*** DATA LISTING Section Begins ***

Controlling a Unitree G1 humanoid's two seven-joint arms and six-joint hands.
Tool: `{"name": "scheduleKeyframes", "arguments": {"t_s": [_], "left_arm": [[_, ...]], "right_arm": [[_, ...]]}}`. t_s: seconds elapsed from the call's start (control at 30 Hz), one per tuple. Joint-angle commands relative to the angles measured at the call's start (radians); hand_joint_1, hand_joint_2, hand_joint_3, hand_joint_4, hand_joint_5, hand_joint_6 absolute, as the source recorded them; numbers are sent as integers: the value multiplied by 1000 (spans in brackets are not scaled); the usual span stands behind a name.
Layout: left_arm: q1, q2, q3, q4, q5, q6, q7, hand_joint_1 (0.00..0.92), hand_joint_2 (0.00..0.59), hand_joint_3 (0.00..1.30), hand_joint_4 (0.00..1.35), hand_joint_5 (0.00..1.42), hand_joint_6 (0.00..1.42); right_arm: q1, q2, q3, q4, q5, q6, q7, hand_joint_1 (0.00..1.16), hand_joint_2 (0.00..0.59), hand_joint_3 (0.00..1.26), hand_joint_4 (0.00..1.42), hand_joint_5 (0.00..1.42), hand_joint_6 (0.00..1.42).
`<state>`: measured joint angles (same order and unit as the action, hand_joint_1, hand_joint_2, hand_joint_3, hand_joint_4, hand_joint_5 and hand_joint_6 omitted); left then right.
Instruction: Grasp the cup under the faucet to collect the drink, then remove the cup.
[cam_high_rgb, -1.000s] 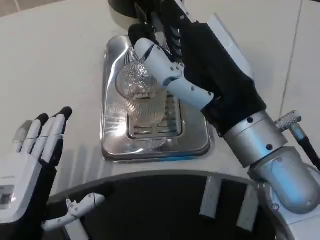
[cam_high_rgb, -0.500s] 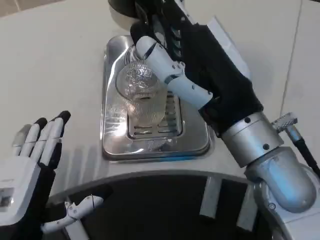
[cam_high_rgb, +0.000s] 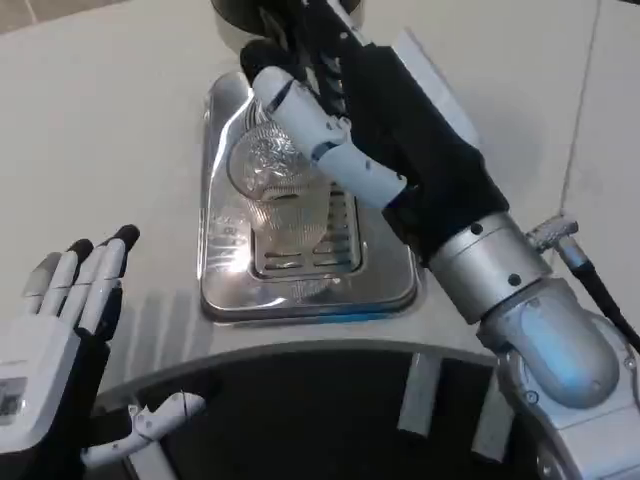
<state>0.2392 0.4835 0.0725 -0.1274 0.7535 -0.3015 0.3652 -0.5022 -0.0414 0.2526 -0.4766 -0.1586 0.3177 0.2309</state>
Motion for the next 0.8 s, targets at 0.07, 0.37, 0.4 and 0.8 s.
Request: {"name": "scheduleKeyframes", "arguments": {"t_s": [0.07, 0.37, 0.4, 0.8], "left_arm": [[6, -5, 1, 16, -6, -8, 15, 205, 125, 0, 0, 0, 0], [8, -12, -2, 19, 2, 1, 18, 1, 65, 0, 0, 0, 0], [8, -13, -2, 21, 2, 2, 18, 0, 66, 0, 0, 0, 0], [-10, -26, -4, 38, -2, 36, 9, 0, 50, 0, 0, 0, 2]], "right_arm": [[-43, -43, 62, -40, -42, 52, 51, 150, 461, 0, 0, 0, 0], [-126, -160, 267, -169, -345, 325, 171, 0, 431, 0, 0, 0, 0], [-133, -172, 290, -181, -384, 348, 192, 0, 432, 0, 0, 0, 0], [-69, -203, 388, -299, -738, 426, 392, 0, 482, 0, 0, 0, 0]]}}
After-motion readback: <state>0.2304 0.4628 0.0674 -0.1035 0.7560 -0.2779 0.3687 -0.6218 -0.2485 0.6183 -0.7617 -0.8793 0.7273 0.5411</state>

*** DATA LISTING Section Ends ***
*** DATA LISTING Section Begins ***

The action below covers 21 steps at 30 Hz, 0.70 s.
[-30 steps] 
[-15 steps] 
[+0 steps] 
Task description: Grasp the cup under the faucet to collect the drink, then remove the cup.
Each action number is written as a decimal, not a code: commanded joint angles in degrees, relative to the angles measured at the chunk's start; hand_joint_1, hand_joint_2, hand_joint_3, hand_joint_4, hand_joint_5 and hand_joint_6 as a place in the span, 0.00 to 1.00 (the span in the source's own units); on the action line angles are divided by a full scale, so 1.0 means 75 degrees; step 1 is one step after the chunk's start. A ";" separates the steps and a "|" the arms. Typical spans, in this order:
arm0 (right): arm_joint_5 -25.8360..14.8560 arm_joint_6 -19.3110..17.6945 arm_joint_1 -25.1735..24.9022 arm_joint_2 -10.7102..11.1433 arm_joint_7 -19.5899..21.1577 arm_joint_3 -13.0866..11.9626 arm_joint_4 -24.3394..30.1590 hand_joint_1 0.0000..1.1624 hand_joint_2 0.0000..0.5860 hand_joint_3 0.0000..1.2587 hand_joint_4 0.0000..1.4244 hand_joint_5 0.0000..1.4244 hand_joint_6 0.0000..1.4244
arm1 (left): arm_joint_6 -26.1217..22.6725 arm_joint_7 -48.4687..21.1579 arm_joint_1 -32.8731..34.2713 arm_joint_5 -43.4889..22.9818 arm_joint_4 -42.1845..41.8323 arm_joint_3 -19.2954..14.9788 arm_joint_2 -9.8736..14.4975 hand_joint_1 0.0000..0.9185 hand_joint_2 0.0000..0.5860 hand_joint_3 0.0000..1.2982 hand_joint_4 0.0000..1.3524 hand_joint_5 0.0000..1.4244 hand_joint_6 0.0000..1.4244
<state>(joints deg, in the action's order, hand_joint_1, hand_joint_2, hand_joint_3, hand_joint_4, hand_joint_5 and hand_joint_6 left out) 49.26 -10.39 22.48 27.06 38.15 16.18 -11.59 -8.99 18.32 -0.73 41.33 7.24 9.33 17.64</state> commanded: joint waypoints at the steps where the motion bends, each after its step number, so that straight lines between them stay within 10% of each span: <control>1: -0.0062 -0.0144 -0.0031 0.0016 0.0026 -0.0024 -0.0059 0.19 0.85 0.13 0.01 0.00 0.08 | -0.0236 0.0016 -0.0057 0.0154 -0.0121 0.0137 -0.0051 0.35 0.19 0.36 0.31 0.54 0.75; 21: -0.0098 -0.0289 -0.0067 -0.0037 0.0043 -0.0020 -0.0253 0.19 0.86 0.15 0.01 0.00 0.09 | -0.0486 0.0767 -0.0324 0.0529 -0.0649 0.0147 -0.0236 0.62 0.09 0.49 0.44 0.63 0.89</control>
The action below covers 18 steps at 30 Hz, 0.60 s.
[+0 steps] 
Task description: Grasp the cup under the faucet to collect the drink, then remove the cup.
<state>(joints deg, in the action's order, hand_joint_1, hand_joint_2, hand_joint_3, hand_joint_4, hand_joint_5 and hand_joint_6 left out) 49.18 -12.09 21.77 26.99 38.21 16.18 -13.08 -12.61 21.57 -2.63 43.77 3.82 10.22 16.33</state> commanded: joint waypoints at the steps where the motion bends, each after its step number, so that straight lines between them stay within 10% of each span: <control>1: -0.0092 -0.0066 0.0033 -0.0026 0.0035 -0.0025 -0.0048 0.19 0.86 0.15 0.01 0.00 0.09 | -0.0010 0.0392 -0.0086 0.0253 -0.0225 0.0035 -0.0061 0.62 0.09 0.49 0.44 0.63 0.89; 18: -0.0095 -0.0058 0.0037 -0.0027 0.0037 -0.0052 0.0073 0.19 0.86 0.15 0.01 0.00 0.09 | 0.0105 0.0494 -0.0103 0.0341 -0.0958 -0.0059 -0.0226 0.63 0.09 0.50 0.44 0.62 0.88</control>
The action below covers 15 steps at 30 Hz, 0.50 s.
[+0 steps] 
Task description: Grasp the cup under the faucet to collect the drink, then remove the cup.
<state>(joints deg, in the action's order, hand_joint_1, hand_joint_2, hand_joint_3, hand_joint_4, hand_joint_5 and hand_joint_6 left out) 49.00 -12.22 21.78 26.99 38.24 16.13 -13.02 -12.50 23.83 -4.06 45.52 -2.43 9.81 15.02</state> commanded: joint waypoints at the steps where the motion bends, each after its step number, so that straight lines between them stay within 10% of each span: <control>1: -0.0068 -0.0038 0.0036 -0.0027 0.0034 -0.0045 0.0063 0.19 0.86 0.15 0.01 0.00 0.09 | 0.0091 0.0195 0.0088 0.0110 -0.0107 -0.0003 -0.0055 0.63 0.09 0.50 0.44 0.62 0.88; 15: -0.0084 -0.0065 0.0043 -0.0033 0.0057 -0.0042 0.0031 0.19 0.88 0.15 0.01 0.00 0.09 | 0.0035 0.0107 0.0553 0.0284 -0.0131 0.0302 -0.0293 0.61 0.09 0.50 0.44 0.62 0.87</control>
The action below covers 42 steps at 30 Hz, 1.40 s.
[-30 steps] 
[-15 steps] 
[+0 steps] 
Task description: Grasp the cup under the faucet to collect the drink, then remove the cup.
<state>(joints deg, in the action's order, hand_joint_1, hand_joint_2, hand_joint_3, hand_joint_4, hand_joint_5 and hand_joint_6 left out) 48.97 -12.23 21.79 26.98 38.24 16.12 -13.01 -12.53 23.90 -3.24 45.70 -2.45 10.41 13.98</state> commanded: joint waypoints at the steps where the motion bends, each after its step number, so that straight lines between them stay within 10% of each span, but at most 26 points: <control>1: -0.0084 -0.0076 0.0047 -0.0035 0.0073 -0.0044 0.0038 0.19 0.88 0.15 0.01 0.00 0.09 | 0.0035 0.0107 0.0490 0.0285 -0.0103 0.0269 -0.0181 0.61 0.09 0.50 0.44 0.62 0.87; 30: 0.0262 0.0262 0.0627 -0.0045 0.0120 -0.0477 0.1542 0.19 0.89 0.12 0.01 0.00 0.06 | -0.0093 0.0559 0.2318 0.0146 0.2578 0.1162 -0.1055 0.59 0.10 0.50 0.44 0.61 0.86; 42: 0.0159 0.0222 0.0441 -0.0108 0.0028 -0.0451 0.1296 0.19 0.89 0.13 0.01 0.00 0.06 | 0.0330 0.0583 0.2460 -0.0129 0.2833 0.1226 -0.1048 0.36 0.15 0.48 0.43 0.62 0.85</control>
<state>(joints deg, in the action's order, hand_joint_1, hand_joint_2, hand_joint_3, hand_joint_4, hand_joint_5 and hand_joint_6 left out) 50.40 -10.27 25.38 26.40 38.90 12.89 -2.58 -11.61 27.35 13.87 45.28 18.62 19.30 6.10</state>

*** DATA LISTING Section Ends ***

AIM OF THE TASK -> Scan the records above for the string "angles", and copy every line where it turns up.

WRITTEN RESPONSE ->
Tool: `{"name": "scheduleKeyframes", "arguments": {"t_s": [_], "left_arm": [[_, ...]], "right_arm": [[_, ...]]}}`. t_s: seconds elapsed from the call's start (control at 30 Hz), one per tuple. Joint-angle commands relative to the angles measured at the call's start (radians); hand_joint_1, hand_joint_2, hand_joint_3, hand_joint_4, hand_joint_5, hand_joint_6 absolute, as the source recorded them; numbers are sent as integers: the value multiplied by 1000 (spans in brackets are not scaled); the usual span stands behind a name.
`<state>`: measured joint angles (same order and unit as the action, hand_joint_1, hand_joint_2, hand_joint_3, hand_joint_4, hand_joint_5 and hand_joint_6 omitted); left then right.
Each action number is written as a decimal, not a code: commanded joint angles in degrees, relative to the angles measured at the chunk's start; hand_joint_1, hand_joint_2, hand_joint_3, hand_joint_4, hand_joint_5 and hand_joint_6 as a place in the span, 0.00 to 1.00 (the span in the source's own units); on the action line angles are divided by a full scale, so 1.0 means 75 degrees; step 1 is one step after the chunk's start. A ";" separates the steps and a "|" the arms. Typical spans, in this order:

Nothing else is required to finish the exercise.